WHAT TO PRODUCE: Write out all of the entries exactly, please.

DATA:

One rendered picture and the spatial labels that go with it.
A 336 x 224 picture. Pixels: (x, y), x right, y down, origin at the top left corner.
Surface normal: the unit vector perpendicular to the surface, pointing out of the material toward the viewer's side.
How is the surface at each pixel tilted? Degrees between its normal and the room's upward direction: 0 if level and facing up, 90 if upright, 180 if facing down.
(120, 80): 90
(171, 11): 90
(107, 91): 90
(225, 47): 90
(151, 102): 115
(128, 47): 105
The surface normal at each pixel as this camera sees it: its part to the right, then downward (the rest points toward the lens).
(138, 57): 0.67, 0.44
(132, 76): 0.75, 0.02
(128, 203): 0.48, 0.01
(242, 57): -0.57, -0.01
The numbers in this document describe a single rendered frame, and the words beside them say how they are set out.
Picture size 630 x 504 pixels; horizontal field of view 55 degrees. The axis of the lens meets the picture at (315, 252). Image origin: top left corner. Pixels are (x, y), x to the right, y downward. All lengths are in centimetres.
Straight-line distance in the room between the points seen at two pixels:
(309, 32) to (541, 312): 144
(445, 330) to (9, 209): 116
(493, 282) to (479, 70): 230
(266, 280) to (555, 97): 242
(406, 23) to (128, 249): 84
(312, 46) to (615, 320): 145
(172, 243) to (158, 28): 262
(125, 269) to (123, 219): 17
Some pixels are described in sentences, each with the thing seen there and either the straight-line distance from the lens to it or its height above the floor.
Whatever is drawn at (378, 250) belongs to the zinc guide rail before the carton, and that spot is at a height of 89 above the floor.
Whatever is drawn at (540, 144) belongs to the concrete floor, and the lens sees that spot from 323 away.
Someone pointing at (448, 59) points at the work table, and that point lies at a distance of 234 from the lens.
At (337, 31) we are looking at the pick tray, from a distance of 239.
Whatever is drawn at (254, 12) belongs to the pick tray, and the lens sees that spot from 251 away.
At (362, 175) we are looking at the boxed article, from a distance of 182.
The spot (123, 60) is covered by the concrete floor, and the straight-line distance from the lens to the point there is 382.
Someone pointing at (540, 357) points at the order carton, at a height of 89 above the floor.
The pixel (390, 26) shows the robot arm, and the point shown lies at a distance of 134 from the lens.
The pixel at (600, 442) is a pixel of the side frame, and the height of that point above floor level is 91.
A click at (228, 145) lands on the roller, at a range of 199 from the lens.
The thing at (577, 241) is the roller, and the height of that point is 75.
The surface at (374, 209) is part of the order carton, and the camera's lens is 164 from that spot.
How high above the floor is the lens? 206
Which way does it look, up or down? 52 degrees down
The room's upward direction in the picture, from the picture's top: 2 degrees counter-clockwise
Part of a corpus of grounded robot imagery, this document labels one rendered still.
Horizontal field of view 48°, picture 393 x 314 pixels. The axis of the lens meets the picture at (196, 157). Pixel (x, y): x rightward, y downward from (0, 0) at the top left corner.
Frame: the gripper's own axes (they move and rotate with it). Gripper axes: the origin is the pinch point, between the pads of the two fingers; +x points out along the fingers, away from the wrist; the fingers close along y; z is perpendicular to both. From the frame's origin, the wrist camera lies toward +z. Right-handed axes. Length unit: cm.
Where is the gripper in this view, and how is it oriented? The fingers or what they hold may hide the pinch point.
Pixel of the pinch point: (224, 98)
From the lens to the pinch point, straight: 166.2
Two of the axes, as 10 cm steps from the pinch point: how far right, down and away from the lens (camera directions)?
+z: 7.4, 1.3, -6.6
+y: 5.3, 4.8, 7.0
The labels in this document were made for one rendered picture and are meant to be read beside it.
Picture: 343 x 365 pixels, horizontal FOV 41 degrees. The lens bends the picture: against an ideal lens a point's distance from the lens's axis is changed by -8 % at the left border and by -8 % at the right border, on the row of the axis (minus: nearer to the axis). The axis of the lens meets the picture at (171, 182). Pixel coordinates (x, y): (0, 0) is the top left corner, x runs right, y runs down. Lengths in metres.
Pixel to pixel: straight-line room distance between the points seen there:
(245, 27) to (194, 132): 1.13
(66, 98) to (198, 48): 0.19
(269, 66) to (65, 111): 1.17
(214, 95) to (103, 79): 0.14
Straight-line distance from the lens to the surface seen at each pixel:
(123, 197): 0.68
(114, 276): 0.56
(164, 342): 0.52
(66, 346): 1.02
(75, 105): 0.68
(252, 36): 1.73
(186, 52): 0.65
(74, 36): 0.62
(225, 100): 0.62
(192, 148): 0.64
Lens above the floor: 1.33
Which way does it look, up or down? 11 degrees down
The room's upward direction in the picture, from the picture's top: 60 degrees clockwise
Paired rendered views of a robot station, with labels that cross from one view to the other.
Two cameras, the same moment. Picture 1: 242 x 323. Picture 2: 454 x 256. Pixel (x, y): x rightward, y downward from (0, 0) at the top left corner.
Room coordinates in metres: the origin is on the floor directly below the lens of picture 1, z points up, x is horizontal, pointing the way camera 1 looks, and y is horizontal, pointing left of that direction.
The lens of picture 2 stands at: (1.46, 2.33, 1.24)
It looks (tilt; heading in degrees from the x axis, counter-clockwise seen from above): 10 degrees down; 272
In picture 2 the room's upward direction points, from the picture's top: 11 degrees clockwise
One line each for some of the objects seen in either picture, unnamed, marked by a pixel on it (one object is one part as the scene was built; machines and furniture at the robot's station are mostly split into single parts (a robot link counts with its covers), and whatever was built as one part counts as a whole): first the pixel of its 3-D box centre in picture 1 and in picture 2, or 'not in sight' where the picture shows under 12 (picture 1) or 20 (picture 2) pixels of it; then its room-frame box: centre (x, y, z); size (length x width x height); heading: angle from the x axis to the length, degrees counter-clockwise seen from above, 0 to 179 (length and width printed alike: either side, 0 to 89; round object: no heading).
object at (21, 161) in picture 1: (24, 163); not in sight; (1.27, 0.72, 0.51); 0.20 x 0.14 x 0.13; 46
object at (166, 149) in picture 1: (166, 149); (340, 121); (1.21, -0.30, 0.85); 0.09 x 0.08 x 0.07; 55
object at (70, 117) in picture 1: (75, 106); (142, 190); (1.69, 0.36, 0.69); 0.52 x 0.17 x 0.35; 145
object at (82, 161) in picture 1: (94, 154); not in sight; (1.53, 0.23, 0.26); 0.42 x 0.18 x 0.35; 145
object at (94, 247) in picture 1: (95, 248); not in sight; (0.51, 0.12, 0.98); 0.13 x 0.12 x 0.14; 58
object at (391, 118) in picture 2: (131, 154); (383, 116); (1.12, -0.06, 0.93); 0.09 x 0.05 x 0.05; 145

ANSWER BOX:
One rendered picture and the spatial labels that go with it.
A 336 x 224 picture. Pixels: (x, y), x right, y down, origin at the top left corner.
Surface normal: the unit vector perpendicular to the surface, pointing out of the material toward the viewer's side.
How is the surface at each pixel tilted? Degrees between its normal and the room's upward direction: 0 if level and facing up, 90 if upright, 180 if facing down.
(120, 80): 90
(171, 11): 90
(107, 91): 90
(225, 47): 90
(151, 102): 115
(128, 47): 105
The surface normal at each pixel as this camera sees it: its part to the right, then downward (the rest points toward the lens).
(138, 57): 0.67, 0.44
(132, 76): 0.75, 0.02
(128, 203): 0.48, 0.01
(242, 57): -0.57, -0.01
The numbers in this document describe a single rendered frame, and the words beside them say how they are set out.
Picture size 630 x 504 pixels; horizontal field of view 55 degrees. The axis of the lens meets the picture at (315, 252). Image origin: top left corner. Pixels are (x, y), x to the right, y downward. All lengths are in centimetres.
Straight-line distance in the room between the points seen at two pixels:
(309, 32) to (541, 312): 144
(445, 330) to (9, 209): 116
(493, 282) to (479, 70): 230
(266, 280) to (555, 97): 242
(406, 23) to (128, 249): 84
(312, 46) to (615, 320): 145
(172, 243) to (158, 28): 262
(125, 269) to (123, 219): 17
Some pixels are described in sentences, each with the thing seen there and either the straight-line distance from the lens to it or its height above the floor.
Whatever is drawn at (378, 250) belongs to the zinc guide rail before the carton, and that spot is at a height of 89 above the floor.
Whatever is drawn at (540, 144) belongs to the concrete floor, and the lens sees that spot from 323 away.
Someone pointing at (448, 59) points at the work table, and that point lies at a distance of 234 from the lens.
At (337, 31) we are looking at the pick tray, from a distance of 239.
Whatever is drawn at (254, 12) belongs to the pick tray, and the lens sees that spot from 251 away.
At (362, 175) we are looking at the boxed article, from a distance of 182.
The spot (123, 60) is covered by the concrete floor, and the straight-line distance from the lens to the point there is 382.
Someone pointing at (540, 357) points at the order carton, at a height of 89 above the floor.
The pixel (390, 26) shows the robot arm, and the point shown lies at a distance of 134 from the lens.
The pixel at (600, 442) is a pixel of the side frame, and the height of that point above floor level is 91.
A click at (228, 145) lands on the roller, at a range of 199 from the lens.
The thing at (577, 241) is the roller, and the height of that point is 75.
The surface at (374, 209) is part of the order carton, and the camera's lens is 164 from that spot.
How high above the floor is the lens? 206
Which way does it look, up or down? 52 degrees down
The room's upward direction in the picture, from the picture's top: 2 degrees counter-clockwise
Part of a corpus of grounded robot imagery, this document labels one rendered still.
Horizontal field of view 48°, picture 393 x 314 pixels. The axis of the lens meets the picture at (196, 157). Pixel (x, y): x rightward, y downward from (0, 0) at the top left corner.
Frame: the gripper's own axes (they move and rotate with it). Gripper axes: the origin is the pinch point, between the pads of the two fingers; +x points out along the fingers, away from the wrist; the fingers close along y; z is perpendicular to both. From the frame's origin, the wrist camera lies toward +z. Right-handed axes. Length unit: cm.
Where is the gripper in this view, and how is it oriented? The fingers or what they hold may hide the pinch point.
Pixel of the pinch point: (224, 98)
From the lens to the pinch point, straight: 166.2
Two of the axes, as 10 cm steps from the pinch point: how far right, down and away from the lens (camera directions)?
+z: 7.4, 1.3, -6.6
+y: 5.3, 4.8, 7.0
The labels in this document were made for one rendered picture and are meant to be read beside it.
Picture: 343 x 365 pixels, horizontal FOV 41 degrees. The lens bends the picture: against an ideal lens a point's distance from the lens's axis is changed by -8 % at the left border and by -8 % at the right border, on the row of the axis (minus: nearer to the axis). The axis of the lens meets the picture at (171, 182). Pixel coordinates (x, y): (0, 0) is the top left corner, x runs right, y runs down. Lengths in metres.
Pixel to pixel: straight-line room distance between the points seen there:
(245, 27) to (194, 132): 1.13
(66, 98) to (198, 48): 0.19
(269, 66) to (65, 111): 1.17
(214, 95) to (103, 79): 0.14
Straight-line distance from the lens to the surface seen at each pixel:
(123, 197): 0.68
(114, 276): 0.56
(164, 342): 0.52
(66, 346): 1.02
(75, 105): 0.68
(252, 36): 1.73
(186, 52): 0.65
(74, 36): 0.62
(225, 100): 0.62
(192, 148): 0.64
Lens above the floor: 1.33
Which way does it look, up or down? 11 degrees down
The room's upward direction in the picture, from the picture's top: 60 degrees clockwise
Paired rendered views of a robot station, with labels that cross from one view to the other.
Two cameras, the same moment. Picture 1: 242 x 323. Picture 2: 454 x 256. Pixel (x, y): x rightward, y downward from (0, 0) at the top left corner.
Room coordinates in metres: the origin is on the floor directly below the lens of picture 1, z points up, x is horizontal, pointing the way camera 1 looks, and y is horizontal, pointing left of that direction.
The lens of picture 2 stands at: (1.46, 2.33, 1.24)
It looks (tilt; heading in degrees from the x axis, counter-clockwise seen from above): 10 degrees down; 272
In picture 2 the room's upward direction points, from the picture's top: 11 degrees clockwise
One line each for some of the objects seen in either picture, unnamed, marked by a pixel on it (one object is one part as the scene was built; machines and furniture at the robot's station are mostly split into single parts (a robot link counts with its covers), and whatever was built as one part counts as a whole): first the pixel of its 3-D box centre in picture 1 and in picture 2, or 'not in sight' where the picture shows under 12 (picture 1) or 20 (picture 2) pixels of it; then its room-frame box: centre (x, y, z); size (length x width x height); heading: angle from the x axis to the length, degrees counter-clockwise seen from above, 0 to 179 (length and width printed alike: either side, 0 to 89; round object: no heading).
object at (21, 161) in picture 1: (24, 163); not in sight; (1.27, 0.72, 0.51); 0.20 x 0.14 x 0.13; 46
object at (166, 149) in picture 1: (166, 149); (340, 121); (1.21, -0.30, 0.85); 0.09 x 0.08 x 0.07; 55
object at (70, 117) in picture 1: (75, 106); (142, 190); (1.69, 0.36, 0.69); 0.52 x 0.17 x 0.35; 145
object at (82, 161) in picture 1: (94, 154); not in sight; (1.53, 0.23, 0.26); 0.42 x 0.18 x 0.35; 145
object at (94, 247) in picture 1: (95, 248); not in sight; (0.51, 0.12, 0.98); 0.13 x 0.12 x 0.14; 58
object at (391, 118) in picture 2: (131, 154); (383, 116); (1.12, -0.06, 0.93); 0.09 x 0.05 x 0.05; 145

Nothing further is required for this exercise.